Hard to say - we still need to maintain a stable API and then it gets tricky (see the query builder we forward from doctrine 🙈)

cc @rullzer @ChristophWurst

karagian commented 4 years ago

I have seen the same error on similar installation with memcached. The error is pretty serious and happens quite often especially when the server is under load. Searched through the sources and what I found was that the memcached php module is initialized with these values:

'memcached_options' => array(
    // Set timeouts to 50ms
    \Memcached::OPT_CONNECT_TIMEOUT => 50,
    \Memcached::OPT_RETRY_TIMEOUT =>   50,
    \Memcached::OPT_SEND_TIMEOUT =>    50,
    \Memcached::OPT_RECV_TIMEOUT =>    50,
    \Memcached::OPT_POLL_TIMEOUT =>    50,

The odd thing is that although all values seem the same, they are actually in different units: https://www.php.net/manual/en/memcached.constants.php OPT_CONNECT_TIMEOUT and OPT_RETRY_TIMEOUT are in milliseconds, while OPT_SEND_TIMEOUT and OPT_RECV_TIMEOUT are in microseconds! The value of 50 microseconds that is set by default seems extremely small for an average system, and probably this is why this is happening...

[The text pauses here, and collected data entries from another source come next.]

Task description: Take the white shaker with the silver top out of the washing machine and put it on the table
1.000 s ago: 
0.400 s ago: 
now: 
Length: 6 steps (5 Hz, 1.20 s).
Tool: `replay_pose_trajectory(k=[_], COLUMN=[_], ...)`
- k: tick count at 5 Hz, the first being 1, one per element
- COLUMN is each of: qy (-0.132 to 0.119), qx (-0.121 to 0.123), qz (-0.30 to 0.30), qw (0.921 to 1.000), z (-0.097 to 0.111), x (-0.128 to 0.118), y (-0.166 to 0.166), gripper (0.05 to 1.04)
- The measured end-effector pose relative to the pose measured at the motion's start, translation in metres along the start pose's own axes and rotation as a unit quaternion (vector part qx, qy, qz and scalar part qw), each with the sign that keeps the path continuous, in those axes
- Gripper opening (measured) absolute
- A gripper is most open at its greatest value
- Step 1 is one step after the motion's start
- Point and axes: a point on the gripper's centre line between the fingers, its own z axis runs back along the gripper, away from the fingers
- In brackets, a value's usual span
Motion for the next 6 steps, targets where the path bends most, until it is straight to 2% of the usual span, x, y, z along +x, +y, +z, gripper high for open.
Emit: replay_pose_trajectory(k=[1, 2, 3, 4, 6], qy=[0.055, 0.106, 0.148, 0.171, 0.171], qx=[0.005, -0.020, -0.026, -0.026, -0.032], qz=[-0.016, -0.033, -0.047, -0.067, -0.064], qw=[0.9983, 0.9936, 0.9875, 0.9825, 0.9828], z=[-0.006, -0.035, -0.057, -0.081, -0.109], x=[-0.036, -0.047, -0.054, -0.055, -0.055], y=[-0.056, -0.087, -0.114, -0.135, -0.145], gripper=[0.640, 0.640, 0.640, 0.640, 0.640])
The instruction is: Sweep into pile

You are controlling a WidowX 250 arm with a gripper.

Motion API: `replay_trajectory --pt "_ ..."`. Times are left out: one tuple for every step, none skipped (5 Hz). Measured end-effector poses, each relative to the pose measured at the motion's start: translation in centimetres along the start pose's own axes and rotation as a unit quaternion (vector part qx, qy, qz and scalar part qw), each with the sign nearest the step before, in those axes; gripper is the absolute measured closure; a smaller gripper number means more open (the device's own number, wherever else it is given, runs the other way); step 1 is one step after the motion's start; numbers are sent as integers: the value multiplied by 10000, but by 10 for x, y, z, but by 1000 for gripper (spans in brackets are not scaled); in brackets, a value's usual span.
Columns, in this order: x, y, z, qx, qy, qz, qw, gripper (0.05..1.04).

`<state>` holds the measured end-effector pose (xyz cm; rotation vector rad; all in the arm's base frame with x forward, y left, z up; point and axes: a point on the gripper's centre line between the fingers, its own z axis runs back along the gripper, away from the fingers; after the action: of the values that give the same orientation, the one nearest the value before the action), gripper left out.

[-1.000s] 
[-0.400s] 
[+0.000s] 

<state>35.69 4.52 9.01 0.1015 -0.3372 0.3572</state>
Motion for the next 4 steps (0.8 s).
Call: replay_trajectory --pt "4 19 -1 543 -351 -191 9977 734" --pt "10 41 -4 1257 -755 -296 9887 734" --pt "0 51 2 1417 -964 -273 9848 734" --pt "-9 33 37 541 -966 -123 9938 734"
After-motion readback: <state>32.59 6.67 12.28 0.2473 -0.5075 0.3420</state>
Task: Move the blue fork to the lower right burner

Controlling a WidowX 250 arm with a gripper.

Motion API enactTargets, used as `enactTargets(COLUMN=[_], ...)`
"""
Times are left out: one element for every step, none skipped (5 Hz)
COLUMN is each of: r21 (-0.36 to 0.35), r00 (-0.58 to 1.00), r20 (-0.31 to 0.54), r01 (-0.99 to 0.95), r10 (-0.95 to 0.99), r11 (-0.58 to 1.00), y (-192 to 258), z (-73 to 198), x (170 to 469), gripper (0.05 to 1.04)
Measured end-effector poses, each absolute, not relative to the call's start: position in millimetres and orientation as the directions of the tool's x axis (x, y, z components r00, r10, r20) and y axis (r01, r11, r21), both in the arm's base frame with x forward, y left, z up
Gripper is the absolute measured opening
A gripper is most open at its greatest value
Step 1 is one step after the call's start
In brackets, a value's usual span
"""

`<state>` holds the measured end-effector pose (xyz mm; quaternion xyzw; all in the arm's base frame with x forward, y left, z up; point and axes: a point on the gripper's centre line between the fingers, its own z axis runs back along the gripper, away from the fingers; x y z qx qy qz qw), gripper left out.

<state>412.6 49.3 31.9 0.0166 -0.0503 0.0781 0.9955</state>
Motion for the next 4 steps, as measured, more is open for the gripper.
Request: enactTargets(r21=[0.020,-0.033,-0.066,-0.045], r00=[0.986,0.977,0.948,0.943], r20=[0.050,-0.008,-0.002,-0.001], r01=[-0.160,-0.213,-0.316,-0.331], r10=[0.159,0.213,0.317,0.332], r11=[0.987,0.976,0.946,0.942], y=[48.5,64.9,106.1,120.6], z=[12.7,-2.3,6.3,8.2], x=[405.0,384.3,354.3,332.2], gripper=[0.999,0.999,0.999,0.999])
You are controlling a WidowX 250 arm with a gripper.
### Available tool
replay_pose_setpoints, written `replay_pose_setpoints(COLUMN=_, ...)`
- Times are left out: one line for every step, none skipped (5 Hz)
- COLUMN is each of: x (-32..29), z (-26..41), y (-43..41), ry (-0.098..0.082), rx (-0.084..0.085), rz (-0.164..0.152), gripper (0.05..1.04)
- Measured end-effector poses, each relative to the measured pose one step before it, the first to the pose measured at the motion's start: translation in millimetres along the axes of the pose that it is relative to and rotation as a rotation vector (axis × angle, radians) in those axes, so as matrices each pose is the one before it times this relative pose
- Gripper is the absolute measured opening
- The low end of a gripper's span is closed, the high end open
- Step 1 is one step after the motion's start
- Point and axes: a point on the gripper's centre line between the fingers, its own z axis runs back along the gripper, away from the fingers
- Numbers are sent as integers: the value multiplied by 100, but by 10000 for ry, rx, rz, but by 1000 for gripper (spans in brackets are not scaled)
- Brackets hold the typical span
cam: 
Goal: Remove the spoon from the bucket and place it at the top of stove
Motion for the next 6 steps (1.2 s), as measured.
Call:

It seems that is it possible to modify these values from config.php. I will try changing them from there, see how it goes and report back, but the default timeouts are quite extreme, if not wrong, and probably the cause of this.

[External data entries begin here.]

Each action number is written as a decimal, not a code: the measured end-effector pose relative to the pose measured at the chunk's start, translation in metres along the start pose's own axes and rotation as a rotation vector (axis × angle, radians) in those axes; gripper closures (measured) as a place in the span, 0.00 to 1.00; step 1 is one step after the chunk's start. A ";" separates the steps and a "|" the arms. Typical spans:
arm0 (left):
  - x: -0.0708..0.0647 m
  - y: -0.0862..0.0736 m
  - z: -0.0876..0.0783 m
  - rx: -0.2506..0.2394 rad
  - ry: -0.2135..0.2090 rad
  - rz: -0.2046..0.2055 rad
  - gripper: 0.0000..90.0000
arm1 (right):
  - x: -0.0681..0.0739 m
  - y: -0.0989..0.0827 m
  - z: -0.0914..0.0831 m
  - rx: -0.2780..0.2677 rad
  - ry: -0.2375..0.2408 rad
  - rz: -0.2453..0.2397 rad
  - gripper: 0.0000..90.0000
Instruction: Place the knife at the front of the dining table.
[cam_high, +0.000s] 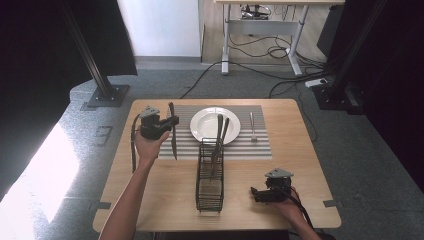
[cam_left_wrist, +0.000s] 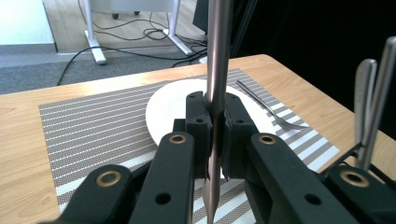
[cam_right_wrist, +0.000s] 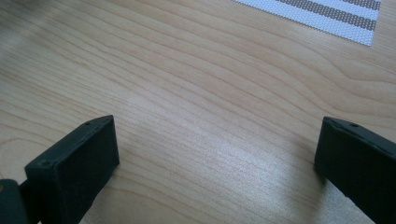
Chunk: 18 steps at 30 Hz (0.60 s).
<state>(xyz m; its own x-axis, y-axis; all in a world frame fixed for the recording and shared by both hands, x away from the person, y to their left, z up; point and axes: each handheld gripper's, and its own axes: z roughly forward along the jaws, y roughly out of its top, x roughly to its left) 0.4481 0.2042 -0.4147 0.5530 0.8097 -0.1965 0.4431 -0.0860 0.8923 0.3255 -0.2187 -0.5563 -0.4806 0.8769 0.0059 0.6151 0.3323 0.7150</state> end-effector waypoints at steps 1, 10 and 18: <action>0.001 0.000 0.001 0.002 0.003 -0.001 0.93 | 0.000 0.000 0.000 0.000 0.000 0.000 0.00; 0.011 -0.005 0.008 0.022 0.035 -0.012 0.93 | 0.000 0.000 0.000 -0.001 0.000 0.001 0.00; 0.016 -0.007 0.015 0.039 0.055 -0.010 0.93 | 0.000 0.000 0.000 -0.001 -0.001 0.003 0.00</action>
<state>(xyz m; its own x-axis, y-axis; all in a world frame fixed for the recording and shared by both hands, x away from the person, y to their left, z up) 0.4648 0.2091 -0.4304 0.5093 0.8410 -0.1824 0.4764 -0.0991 0.8736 0.3256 -0.2185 -0.5565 -0.4782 0.8782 0.0072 0.6157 0.3294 0.7159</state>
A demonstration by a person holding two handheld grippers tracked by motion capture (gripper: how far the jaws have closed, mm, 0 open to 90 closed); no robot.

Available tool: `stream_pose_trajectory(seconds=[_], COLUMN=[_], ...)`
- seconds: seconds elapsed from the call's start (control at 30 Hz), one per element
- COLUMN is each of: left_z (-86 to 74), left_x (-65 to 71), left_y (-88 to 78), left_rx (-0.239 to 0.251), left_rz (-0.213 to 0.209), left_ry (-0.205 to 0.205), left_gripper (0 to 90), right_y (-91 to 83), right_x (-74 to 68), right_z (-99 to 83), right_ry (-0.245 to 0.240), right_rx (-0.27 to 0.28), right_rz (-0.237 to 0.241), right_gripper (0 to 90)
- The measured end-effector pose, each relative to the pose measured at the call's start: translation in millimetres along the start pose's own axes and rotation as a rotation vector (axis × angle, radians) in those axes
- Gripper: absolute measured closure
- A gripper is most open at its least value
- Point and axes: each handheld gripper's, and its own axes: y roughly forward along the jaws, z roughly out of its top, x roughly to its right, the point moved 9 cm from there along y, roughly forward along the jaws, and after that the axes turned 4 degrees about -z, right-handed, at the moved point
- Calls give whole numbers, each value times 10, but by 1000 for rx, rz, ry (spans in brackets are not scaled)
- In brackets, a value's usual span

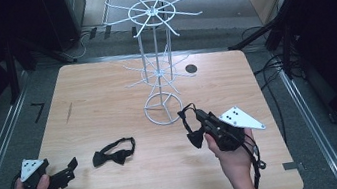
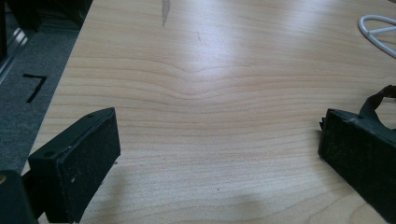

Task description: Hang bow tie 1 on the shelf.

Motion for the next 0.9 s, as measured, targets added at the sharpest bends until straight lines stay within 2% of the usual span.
stream_pose_trajectory(seconds=[0.9], left_z=[-2], left_x=[-3], left_y=[-2], left_rx=[-1], left_rz=[-1], left_ry=[0], left_gripper=[0], right_y=[-57], right_x=[-105], right_z=[283], right_ry=[-26], right_rx=[49], right_rz=[24], right_gripper=[900])
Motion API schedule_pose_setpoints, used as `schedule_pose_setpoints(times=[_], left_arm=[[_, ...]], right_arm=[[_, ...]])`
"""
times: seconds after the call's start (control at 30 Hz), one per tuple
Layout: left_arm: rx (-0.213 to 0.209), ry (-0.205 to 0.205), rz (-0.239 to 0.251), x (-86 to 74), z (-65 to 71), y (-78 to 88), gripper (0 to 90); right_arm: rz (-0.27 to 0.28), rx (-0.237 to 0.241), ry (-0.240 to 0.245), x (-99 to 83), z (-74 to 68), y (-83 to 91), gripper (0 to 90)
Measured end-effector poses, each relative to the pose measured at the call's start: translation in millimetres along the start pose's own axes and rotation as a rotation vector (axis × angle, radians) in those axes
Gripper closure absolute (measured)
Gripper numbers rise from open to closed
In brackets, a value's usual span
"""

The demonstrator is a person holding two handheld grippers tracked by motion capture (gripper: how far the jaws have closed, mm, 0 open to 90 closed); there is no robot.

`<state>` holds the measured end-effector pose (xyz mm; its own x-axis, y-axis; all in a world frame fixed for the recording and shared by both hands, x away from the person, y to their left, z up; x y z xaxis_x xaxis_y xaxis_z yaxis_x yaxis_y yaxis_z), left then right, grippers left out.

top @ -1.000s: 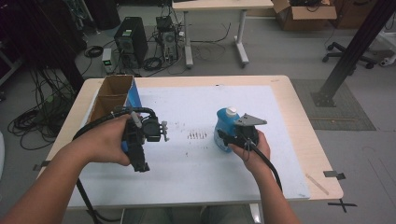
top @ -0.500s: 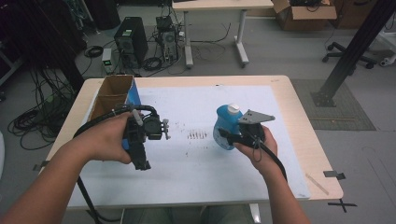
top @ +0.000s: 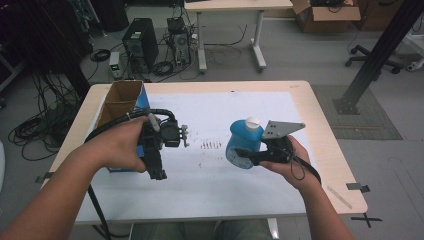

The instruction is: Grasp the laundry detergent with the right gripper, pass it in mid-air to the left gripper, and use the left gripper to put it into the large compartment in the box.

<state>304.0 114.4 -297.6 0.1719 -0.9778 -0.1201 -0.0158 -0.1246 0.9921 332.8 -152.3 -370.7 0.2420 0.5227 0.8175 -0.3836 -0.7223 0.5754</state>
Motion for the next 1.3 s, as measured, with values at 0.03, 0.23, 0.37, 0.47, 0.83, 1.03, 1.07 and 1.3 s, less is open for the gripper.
schedule_pose_setpoints(times=[0.03,0.23,0.37,0.47,0.83,1.03,1.07,1.3], left_arm=[[0.0,-0.003,-0.001,1.2,0.2,0.9,0.4],[0.003,-0.021,0.002,7.4,1.2,5.8,0.3],[0.003,-0.031,0.005,11.4,1.6,7.9,0.4],[0.003,-0.039,0.004,14.3,2.3,8.6,0.4],[-0.001,-0.063,0.002,22.2,3.5,9.4,0.4],[-0.004,-0.077,0.004,27.5,4.9,9.4,0.4],[-0.005,-0.08,0.002,28.2,5.2,9.3,0.4],[-0.01,-0.087,-0.008,30.8,7.0,7.5,0.4]], right_arm=[[-0.004,0.005,0.013,0.5,-1.3,0.4,46.3],[-0.025,0.068,0.09,1.9,-10.9,0.8,46.3],[-0.034,0.127,0.131,1.6,-18.0,-1.9,46.1],[-0.039,0.148,0.152,0.7,-21.6,-6.4,46.0],[-0.072,0.253,0.191,-1.3,-36.1,-25.6,46.0],[-0.074,0.286,0.208,2.7,-45.2,-37.3,45.9],[-0.072,0.29,0.212,3.4,-46.5,-39.3,45.9],[-0.066,0.305,0.218,7.1,-56.3,-52.9,45.8]])
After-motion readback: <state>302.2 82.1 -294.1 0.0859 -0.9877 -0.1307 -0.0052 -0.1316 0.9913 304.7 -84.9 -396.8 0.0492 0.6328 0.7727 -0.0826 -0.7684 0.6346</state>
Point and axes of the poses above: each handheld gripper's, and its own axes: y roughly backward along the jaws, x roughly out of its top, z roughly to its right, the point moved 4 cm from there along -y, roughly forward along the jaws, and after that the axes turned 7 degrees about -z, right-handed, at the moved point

kesselb commented 4 years ago

OPT_CONNECT_TIMEOUT and OPT_RETRY_TIMEOUT are in milliseconds, while OPT_SEND_TIMEOUT and OPT_RECV_TIMEOUT are in microseconds!

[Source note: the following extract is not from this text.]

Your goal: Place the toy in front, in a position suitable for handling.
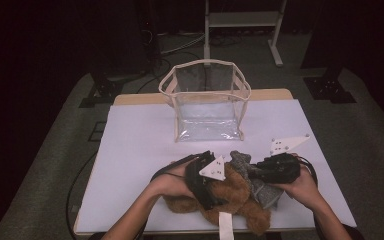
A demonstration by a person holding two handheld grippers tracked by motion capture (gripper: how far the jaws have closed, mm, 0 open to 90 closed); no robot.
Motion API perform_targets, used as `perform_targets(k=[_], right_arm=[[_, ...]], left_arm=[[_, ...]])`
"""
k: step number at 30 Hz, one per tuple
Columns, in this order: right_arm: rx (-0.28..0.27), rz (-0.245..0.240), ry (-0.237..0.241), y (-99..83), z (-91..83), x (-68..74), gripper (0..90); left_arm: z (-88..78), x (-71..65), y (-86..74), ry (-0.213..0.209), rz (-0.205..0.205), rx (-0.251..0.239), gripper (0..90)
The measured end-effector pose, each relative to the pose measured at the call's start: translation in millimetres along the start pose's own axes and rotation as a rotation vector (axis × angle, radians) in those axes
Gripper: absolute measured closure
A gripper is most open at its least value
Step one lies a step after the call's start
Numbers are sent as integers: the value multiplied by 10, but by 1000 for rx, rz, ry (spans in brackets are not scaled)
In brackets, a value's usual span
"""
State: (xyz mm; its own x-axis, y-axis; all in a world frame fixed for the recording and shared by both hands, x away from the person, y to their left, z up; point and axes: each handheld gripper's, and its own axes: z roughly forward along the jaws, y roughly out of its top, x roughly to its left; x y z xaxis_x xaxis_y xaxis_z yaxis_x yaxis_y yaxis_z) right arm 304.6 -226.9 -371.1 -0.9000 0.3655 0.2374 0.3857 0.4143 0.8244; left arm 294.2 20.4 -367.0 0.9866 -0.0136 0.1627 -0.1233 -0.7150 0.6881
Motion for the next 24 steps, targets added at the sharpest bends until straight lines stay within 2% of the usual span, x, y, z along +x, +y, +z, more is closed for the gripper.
perform_targets(k=[1, 3, 5, 9, 11, 14, 17, 19, 20, 22, 24], right_arm=[[-1, 2, 0, -3, 7, -7, 760], [0, 11, -11, -19, 10, -31, 763], [-12, 33, -4, -26, -5, -71, 765], [-50, 54, 15, 88, -100, -169, 770], [-50, 44, 10, 188, -130, -207, 772], [-25, 3, -33, 401, -158, -220, 773], [-10, -25, -50, 523, -172, -214, 772], [43, -49, -99, 506, -111, -221, 772], [65, -42, -111, 453, -77, -246, 772], [73, 7, -83, 293, -53, -322, 771], [58, 41, -64, 167, -92, -363, 768]], left_arm=[[14, -3, 7, 9, 6, 9, 47], [10, -2, 13, 33, 3, 11, 193], [-27, 20, 14, 57, -1, -13, 317], [-104, 114, 50, 104, -30, -71, 357], [-133, 168, 78, 128, -35, -89, 366], [-156, 253, 106, 162, -31, -86, 365], [-85, 347, 94, 124, -55, -86, 353], [14, 368, 75, 103, -65, -61, 326], [68, 363, 63, 91, -66, -50, 322], [147, 322, 57, 72, -47, -24, 320], [193, 272, 100, 76, -21, 1, 320]])
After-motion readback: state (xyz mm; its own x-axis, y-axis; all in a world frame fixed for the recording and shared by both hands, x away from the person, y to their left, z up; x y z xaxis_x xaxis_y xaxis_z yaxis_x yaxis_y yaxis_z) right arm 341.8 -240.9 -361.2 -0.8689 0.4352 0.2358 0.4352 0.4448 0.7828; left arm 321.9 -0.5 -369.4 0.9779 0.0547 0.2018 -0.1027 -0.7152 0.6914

:worried: It's even more worse. OPT_RETRY_TIMEOUT is in seconds ;)

phillwuk commented 4 years ago

Hi, I'm still seeing this error. Did you get anywhere with altering the default settings?

solracsf commented 2 years ago

Still an issue, here upgrade from 22.2.9 to 22.2.10 on the CLI:

Update of code successful.

Should the "occ upgrade" command be executed? [Y/n] y
An unhandled exception has been thrown:
Exception: Error 31 interacting with memcached : A TIMEOUT OCCURRED in /lib/private/Memcache/Memcached.php:207
Stack trace:
#0 /lib/private/Memcache/Memcached.php(118): OC\Memcache\Memcached->verifyReturnCode()
#1 /lib/private/App/InfoParser.php(218): OC\Memcache\Memcached->set()
#2 /lib/private/App/AppManager.php(506): OC\App\InfoParser->parse()
#3 /lib/private/legacy/OC_App.php(593): OC\App\AppManager->getAppInfo()
#4 /lib/private/AppFramework/App.php(69): OC_App::getAppInfo()
#5 /lib/private/legacy/OC_App.php(278): OC\AppFramework\App::buildAppNamespace()
#6 /lib/private/AppFramework/Bootstrap/Coordinator.php(108): OC_App::registerAutoloading()
#7 /lib/private/AppFramework/Bootstrap/Coordinator.php(82): OC\AppFramework\Bootstrap\Coordinator->registerApps()
#8 /lib/base.php(640): OC\AppFramework\Bootstrap\Coordinator->runInitialRegistration()
#9 /lib/base.php(1091): OC::init()
#10 /console.php(48): require_once('...')
#11 /occ(11): require_once('...')
#12 {main}
szaimen commented 1 year ago

Hi, please update to 24.0.8 or better 25.0.2 and report back if it fixes the issue. Thank you!

kesselb commented 1 year ago

SCSSCacher is gone (since Nextcloud 25) :partying_face:

But the timeouts for Memcache are probably still outdated.